『鳥インフルエンザ問題の今後(V)』



養鶏場の子供に卵アレルギーはない。赤ん坊の時からフィードバック(馴致)されているからである。日本が世界一の長寿国になったのは戦後の高度成長期以後で、肉食の普及と期を同じくしているといわれ、なかでも卵の消費率は世界一で長寿との相関を如実に示している。最近は古希どころか健康なら70歳くらいでしわくちゃな人は見られなくなった。アルブミンの補給が順調な証拠だと医家は云う。

一方で若い人達の高脂血症や痛風が増えている。どだい高齢者と若い人では身体の機能も、諸々の条件もまるで違うのだから同じように捉えたら無理だ。我々老人の等しい願いは最後まで元気でいて死ぬときはコロリというのに尽きるが、其の意味で平均寿命も元気でいられる期間を指すのでなければ意味がない。卑近な例で申し訳ないが、養鶏をやっていた家内の両親は共に90歳を越え、東京から夫妻で車で見える大正10年生のK先生もその度毎に「アルブミンの補給は大丈夫か、卵はちゃんと食ってるか」と喝を入れられる。

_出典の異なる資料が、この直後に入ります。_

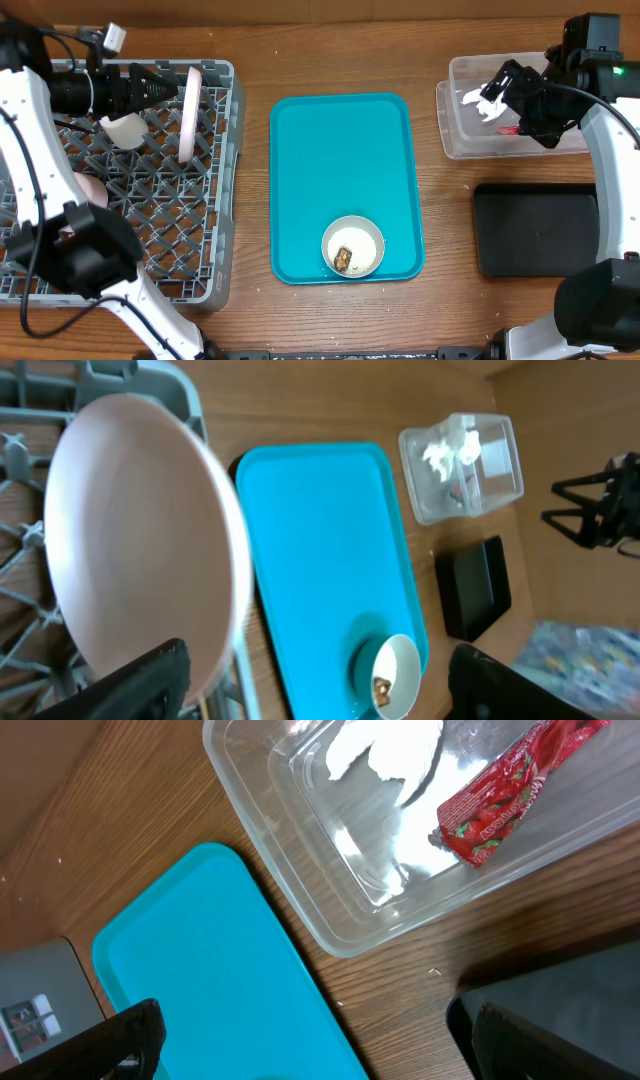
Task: Sort waste into correct bins and load items into the dishwasher
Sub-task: 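Lift the white plate and stand it upright in the rack, then move the right gripper from the bin to the rice bowl and grasp its rim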
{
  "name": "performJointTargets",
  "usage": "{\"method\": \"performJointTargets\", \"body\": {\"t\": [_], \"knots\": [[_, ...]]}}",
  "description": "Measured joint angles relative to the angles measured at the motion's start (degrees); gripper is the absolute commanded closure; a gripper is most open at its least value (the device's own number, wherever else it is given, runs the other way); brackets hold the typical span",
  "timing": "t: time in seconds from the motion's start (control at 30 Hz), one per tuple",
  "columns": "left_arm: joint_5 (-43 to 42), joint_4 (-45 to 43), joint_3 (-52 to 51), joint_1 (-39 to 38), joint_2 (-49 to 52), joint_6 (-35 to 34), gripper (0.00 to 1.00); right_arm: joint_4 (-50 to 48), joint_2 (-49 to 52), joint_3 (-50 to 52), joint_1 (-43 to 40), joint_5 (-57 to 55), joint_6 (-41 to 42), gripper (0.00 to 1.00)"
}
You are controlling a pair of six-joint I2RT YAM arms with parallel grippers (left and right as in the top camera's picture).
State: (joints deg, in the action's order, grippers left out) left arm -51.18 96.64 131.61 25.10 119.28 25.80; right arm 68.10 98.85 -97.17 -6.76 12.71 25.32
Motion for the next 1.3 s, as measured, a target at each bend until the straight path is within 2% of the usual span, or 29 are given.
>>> {"method": "performJointTargets", "body": {"t": [0.1, 0.3, 0.43, 0.63, 0.97, 1.17, 1.3], "knots": [[2.03, 0.02, 0.22, -0.39, -5.81, -2.14, 0.0, 0.04, 0.0, 0.0, 0.0, 0.0, 0.0, 0.0], [8.07, 0.07, 1.75, -3.26, -18.01, -9.53, 0.0, 0.02, 0.0, 0.0, 0.0, 0.0, -0.02, 0.0], [11.37, 0.07, 1.99, -6.82, -22.25, -14.36, 0.0, 0.04, 0.0, 0.0, 0.0, 0.0, -0.02, 0.0], [16.59, 0.09, -0.48, -16.26, -24.04, -19.98, 0.0, 0.04, 0.0, 0.0, 0.02, -0.02, 0.0, 0.0], [21.22, 0.24, -11.52, -32.87, -27.54, -23.28, 0.0, 0.0, 0.0, 0.0, 0.02, 0.0, -0.02, 0.0], [34.49, 0.2, -11.85, -32.72, -27.69, -32.06, 0.0, 0.02, 0.0, 0.0, 0.0, 0.0, -0.02, 0.0], [42.25, 0.0, -9.29, -25.29, -28.5, -37.9, 0.0, 0.02, 0.0, 0.0, 0.0, 0.0, 0.0, 0.0]]}}
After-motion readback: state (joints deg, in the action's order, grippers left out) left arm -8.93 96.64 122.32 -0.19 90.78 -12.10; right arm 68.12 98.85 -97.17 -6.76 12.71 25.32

鳥インフルエンザ風評被害の最たるものは、この老齢者にとって、一番安全で健康生活に欠かせない卵かけご飯を食卓から遠ざけてしまったことだ。鳥肉も同様で、繰り返すように老人の健康生活に欠かせないアルブミンの補給を困難にし、このままでは世界に冠たる長寿国からの転落も予想される事態になって来たと云える。

鶏の飼育でも動物蛋白すべてを大豆粕などの植物蛋白に置き換えて健康を保持するのは困難で、特に銘鶏繁殖など品種保持に老鶏を使う場合は、動物蛋白が必須である。この鶏の例で分かる通り、血清蛋白の過半を占めるアルブミンの補給には充分な動物蛋白摂取が欠かせない。これは決して私の我田引水などではない。医家の一様に認めるところである。

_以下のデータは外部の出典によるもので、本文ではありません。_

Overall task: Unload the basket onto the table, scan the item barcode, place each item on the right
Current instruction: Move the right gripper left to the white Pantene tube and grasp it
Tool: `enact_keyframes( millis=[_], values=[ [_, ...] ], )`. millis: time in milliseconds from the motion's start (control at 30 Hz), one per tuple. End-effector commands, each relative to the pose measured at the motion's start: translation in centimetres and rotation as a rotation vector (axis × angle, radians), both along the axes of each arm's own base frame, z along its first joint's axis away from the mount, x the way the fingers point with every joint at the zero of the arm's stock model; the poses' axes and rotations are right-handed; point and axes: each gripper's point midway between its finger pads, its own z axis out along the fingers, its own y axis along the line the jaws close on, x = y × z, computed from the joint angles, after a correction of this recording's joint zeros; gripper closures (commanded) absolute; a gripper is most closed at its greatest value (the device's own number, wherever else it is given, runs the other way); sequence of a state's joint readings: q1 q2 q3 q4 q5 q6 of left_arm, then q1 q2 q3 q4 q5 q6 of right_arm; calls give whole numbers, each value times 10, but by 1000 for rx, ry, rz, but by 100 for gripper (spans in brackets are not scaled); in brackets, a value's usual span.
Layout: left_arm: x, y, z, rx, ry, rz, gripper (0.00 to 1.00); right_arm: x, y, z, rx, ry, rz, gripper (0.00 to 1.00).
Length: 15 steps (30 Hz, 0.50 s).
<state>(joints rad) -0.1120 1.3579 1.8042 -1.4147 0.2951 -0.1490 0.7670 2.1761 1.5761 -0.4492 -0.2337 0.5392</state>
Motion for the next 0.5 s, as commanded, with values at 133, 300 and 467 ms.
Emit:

ところがテレビ番組などでも、老齢者の健康問題を取り上げても、若い人の基準をそのまま当てはめたり、その根幹部分を疎かにして、枝葉の論議を繰り返すなど興味本位になってしまうものが多い。鳥インフルエンザの風評で特に問題なのは一般消費者だけでなく、栄養問題研究者までが明らかに鳥肉、卵を避けていることである。これは実際聞いた話で、困ったものだと感じた次第である。鳥肉など飼料効率の点でこれに勝る食肉はなく、卵抜きに老人健康問題が語れないのは、長寿と卵消費の相関数字が示す通りである。

鳥インフルエンザは本当はこれからの問題であると捉えている。特に近年は摘発淘汰を完全にした積もりでも、発生がその年限りで部分的に収まった例はほとんどない。其の意味では大して意味のない部分的な清浄国論など引っ込めて、国も安全な、ワクチン接種許可に踏み切って貰いたいものだ。

なお、最近ホームページなどをにぎわしている、鶏の飼養方法の違いによる効果など、ミクソとパラミクソの違いはあるものの、かつてのニューカッスル病を体験したものなら、ワクチン無しのそれがどんなに怖いものか、今回の鳥インフルエンザ発生で改めて思い返したに違いない。NDもその猖獗時は5、6羽の農家養鶏まで全てやられたのだから。